На центральной площади Леха вздохнул с облегчением: дальше дорога была прямее и шире. Он остановил машину.
– Покурю спокойно.
Это была ошибка. Вынырнувший неизвестно откуда строитель Толя ни капли не удивился агрегату, зато потребовал утащить два тракторных прицепа с бревнами.
– Мы их мигом загрузим. Зато все остальное за пару рейсов уйдет!
Делать из бульдозера автопоезд Леха боялся. Нет, утащить такую махину прицепы не могли, но довезти их до лагеря тоже не было шансов. Анатолий же был абсолютно уверен, что если человек сел за рычаги, то водить он умеет в совершенстве.

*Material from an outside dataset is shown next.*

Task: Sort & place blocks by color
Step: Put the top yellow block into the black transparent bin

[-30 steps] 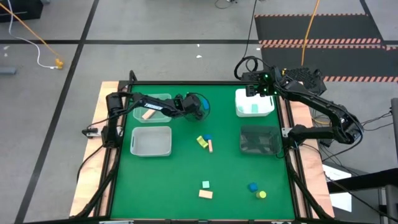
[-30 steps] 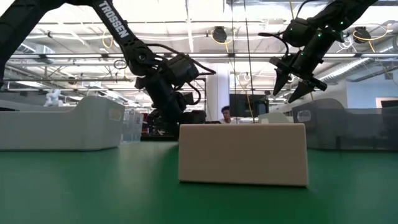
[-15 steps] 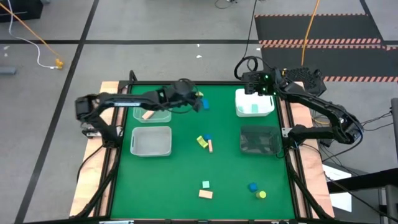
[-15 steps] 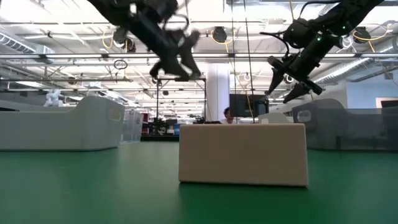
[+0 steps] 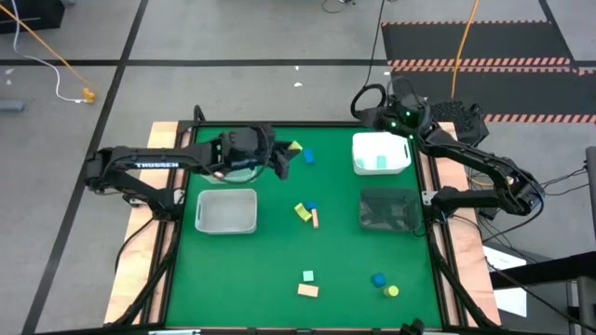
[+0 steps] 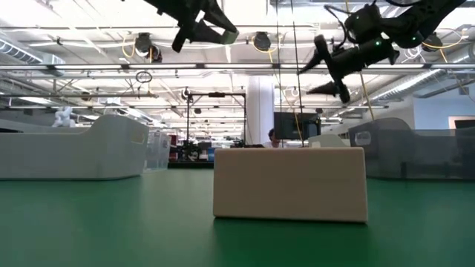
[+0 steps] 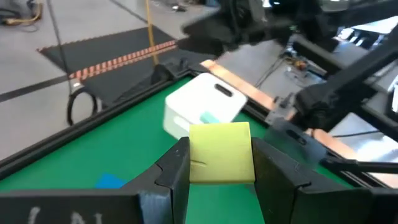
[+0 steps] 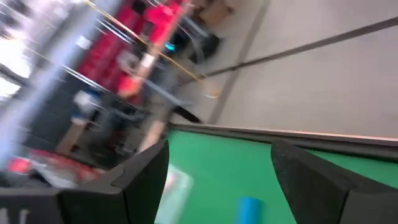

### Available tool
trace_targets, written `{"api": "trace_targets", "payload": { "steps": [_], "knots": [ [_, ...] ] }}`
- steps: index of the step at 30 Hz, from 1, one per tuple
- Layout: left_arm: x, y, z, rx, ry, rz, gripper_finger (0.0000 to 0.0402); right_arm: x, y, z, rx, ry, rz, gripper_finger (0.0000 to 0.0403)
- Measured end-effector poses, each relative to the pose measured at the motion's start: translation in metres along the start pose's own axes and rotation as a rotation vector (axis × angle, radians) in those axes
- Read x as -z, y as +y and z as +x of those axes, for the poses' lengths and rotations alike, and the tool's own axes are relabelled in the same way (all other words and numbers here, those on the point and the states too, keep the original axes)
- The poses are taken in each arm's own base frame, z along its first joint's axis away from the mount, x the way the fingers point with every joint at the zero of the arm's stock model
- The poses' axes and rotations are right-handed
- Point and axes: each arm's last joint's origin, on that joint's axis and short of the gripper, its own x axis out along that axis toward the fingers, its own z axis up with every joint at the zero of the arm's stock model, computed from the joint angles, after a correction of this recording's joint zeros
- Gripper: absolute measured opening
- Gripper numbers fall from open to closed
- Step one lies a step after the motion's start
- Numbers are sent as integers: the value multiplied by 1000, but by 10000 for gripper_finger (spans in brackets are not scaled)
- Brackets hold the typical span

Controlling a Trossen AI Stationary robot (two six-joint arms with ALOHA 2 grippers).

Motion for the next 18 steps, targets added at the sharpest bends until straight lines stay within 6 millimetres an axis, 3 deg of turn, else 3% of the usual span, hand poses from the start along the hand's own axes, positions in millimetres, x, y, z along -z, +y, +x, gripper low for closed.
{"api": "trace_targets", "payload": {
  "steps": [10, 18],
  "knots": [
    [7, -18, -2, -19, -33, 184, 134, 10, 38, 0, -419, 156, 13, 274],
    [6, -29, -6, 19, -85, 506, 134, 39, 62, 2, -521, 326, 67, 274]
  ]
}}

В конце концов Леха согласился на один прицеп, благо приехавший Бахреддин («Кери хар! Это ты где взял?! Ай, пахлаван!!!») гарантировал, что заберет все остатки за два захода.
Дальше стало еще интересней. Выяснилось, что Толя планировал усадить в этот прицеп еще и десятерых грузчиков! Но тут Леха стал насмерть!
– Если я уроню эту телегу, то и фуй с ней и с дровами! – орал он, потеряв всякое терпение и не стесняясь Лаймы. – Но не людей же! Я первый раз такую дуру веду! Это же не «сотка» задрипанная! Ты совсем мозги проканал со своей стройкой!
От людей удалось отвертеться, и бульдозер наконец двинулся дальше. Подъем перед Маргузором стал для водителя моментом истины. Остановившись перед серпантином, Леха критически осмотрел предстоящий участок и повернулся к Лайме:
– Может, пешком пройдешь?
– Ти мне обещал романтическую поездку на танке, – заявила девушка. – Мужчина должен виполнять свои обещания, а не заставлять слабую женщину идти пешком!
– Но…
– Я в тебя верю. – Литовка неожиданно обняла Верина и ткнулась губами в щеку. – Давай! Ти сможьешь. Пихливан! – и звонко рассмеялась.
Вместо положенных десяти минут они штурмовали склон полчаса. Наверху Леха ощущал себя так, словно весь подъем тащил «восьмисотку» на горбу. Он вылез из кабины и, усевшись на ближайший камень, закурил, тупо уткнувшись глазами в землю между носками своих кроссовок.
– Сейчас, – сказал он присевшей рядом Лайме, – отдохну чуток, и вперед.
Девушка левой рукой повернула Лехину голову лицом к себе, правой вынула из его губ сигарету и…
– Это ты мне моральный дух поднимаешь? – спросил он, когда она вернула сигарету обратно.